第24話 起死回生
目の前には、シキとその嫁の人面豚女子が。
キリエがいつのまにか引っ張って来たようだった。
シキは、おれが背後に隠すようにしていたクロエを確認すると愕然と言った。
「な、なんだと! そのクローン女子は、まともな女子に見えるが……。我らヒトと何ら変わりなく」
ああ、このことは何卒ご内密にお願いしますううう!
――しかし、その時、おれの脳裏には、ピッキュィィィンと起死回生の名案が浮かんだのだ。
やはり、おれは天才だったか!
シキなら、男衆の中でも一番可愛い娘をつくってくれそうな気がする。うんうん、いいぞ。
さっそく、おれは切り出した。
「お、おれはコイツを嫁にする気はないから、も、も、貰ってくれていい。他の男どもに襲われないよう守ってやったりしつつな。ただ、娘が生まれたらおれに、く、くれという条件でどうだろう」
「生憎だったな、タマキよ。私はな、もはやこのジュスチーヌにゾッコンラヴといったところだ。もはや他の女子など眼中にないほどにな」
ジュスチーヌ? その人面豚女子か。
マジか!
確かに、シキはクロエにはろくに目もくれず……。人面豚女子とラブラブに見えた。
想定外過ぎて焦ったが、粘った。
「いや、一夫多妻というのも良いんじゃないか。
例え、何度か抱いて飽きたら、ポイ捨てしてくれても良いんだぞ! たのむ! な、一回。そうだ、一回だけでもどうだ?」
「そういった
え、えー! 鬼畜だとばかり思っていたあんたがまさか、そんなこと言うとか……。
何か心境の変化とかか? ──というか確かにシキの言う通りクロエの気持ちも考えねばならんか。
名案だと思ったが、玉砕……。
クロエには特に興味を示さなかったシキ。
もしや、もう奪い合いや、ツバキのような目に遭わされるとかはない?
いや、シキに限ってはたまたまそうだったというだけだと思っていたほうがいいだろう。
まだ、パンチロとテクノもいるのだ。これまでと同じようクロエの存在がバレぬよう隠れて暮らすしか道はない。

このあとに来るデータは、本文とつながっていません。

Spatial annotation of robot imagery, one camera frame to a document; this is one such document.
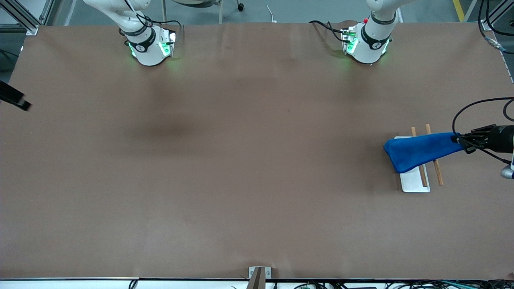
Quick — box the blue microfibre towel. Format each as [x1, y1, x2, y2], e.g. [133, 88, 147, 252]
[383, 132, 466, 174]

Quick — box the white towel rack base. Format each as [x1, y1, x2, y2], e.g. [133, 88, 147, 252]
[394, 136, 431, 193]

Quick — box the wooden rack rod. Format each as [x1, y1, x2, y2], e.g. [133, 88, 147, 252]
[425, 124, 444, 186]
[410, 127, 428, 188]

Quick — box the chair base with caster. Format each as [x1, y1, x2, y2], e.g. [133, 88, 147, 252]
[161, 0, 245, 24]

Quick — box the brown table cover sheet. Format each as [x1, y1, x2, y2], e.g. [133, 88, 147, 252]
[0, 21, 514, 280]

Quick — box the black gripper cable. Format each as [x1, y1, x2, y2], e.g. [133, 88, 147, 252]
[453, 98, 514, 165]

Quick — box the aluminium frame post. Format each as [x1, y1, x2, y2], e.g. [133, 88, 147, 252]
[481, 0, 514, 32]
[0, 0, 57, 36]

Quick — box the black cable with grey connector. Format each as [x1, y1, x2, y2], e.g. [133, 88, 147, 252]
[478, 0, 514, 55]

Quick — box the teal cable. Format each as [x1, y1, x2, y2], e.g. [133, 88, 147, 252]
[442, 281, 486, 288]

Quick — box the black arm base cable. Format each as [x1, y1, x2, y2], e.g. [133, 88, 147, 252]
[118, 0, 183, 41]
[308, 20, 350, 43]

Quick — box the white power cable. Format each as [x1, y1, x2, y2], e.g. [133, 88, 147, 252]
[265, 0, 278, 23]

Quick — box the grey metal camera mount bracket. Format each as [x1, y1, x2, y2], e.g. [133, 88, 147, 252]
[248, 266, 271, 289]

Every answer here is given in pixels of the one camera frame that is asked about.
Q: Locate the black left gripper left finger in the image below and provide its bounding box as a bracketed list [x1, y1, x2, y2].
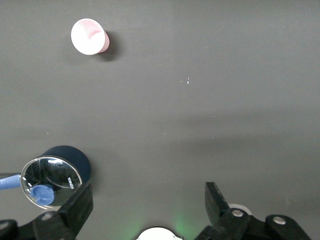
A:
[0, 183, 94, 240]

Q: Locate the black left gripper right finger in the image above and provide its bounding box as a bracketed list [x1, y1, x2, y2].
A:
[194, 181, 313, 240]

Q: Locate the pink plastic cup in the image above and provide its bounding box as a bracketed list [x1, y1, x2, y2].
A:
[70, 17, 110, 56]

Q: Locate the glass lid with blue knob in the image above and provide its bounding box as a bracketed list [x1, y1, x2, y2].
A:
[20, 156, 83, 210]

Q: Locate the dark blue pot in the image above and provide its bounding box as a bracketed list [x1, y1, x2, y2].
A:
[0, 145, 92, 210]

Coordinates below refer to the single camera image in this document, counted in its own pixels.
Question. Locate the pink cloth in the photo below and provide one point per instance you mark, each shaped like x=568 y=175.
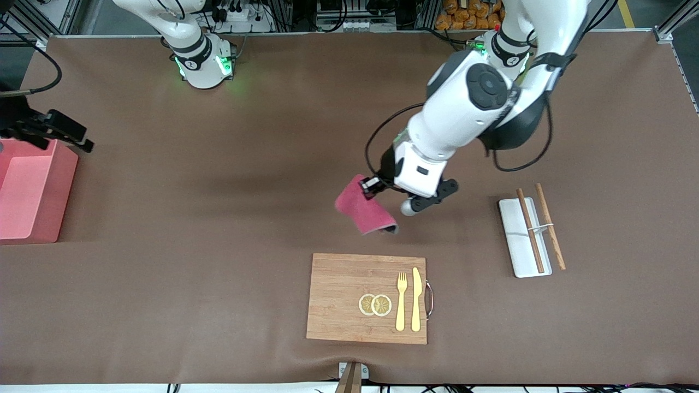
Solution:
x=360 y=213

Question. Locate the lemon slice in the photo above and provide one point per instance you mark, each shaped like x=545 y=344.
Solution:
x=365 y=304
x=383 y=305

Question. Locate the yellow fork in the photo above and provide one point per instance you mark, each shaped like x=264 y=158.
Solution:
x=401 y=311

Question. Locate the brown post with grey bracket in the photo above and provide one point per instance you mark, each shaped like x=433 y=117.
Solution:
x=352 y=376

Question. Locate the white rectangular rack tray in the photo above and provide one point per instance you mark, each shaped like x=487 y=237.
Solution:
x=519 y=240

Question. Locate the orange packets pile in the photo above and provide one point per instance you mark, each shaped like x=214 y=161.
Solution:
x=464 y=16

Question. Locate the yellow knife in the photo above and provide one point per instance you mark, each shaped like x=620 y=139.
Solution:
x=416 y=305

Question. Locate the pink plastic bin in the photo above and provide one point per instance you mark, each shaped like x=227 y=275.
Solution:
x=49 y=207

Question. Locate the aluminium frame profile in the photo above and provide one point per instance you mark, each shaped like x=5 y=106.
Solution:
x=49 y=19
x=674 y=22

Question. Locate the white power strip with plugs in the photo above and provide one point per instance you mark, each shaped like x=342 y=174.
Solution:
x=240 y=16

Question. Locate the grey electrical box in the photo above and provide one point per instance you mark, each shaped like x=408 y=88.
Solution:
x=360 y=24

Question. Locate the wooden rod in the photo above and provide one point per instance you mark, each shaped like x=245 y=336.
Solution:
x=531 y=232
x=551 y=229

シキは案外話しのわかるやつで、クロエのことは口止めしてくれるという。
**
途方に暮れつつもクロエの面倒を見ながら、皆の目から遠ざけ隠し続けてきて、もうひと月近く経ったろうか。
かなり大変だった。誰かに察してもらいたい。
今はクロエだけでなく、キリエにニョロまでいるのだ。
校舎の奥に閉じ込めっぱなしもよくないし。ドラム缶風呂にだって入れてやらなければならなかった…………。
もって、ひと月が限界だっただろう。
理想のタガが吹っ飛んで、いつ暴発してもおかしくなかった。
幸いキリエは肉体的にもまだ子どもだし、ニョロは下半身が蛇なので半分は我々とは異なる変温動物だ。
なので、夜になると活動停止ぎみになってしまうのだった。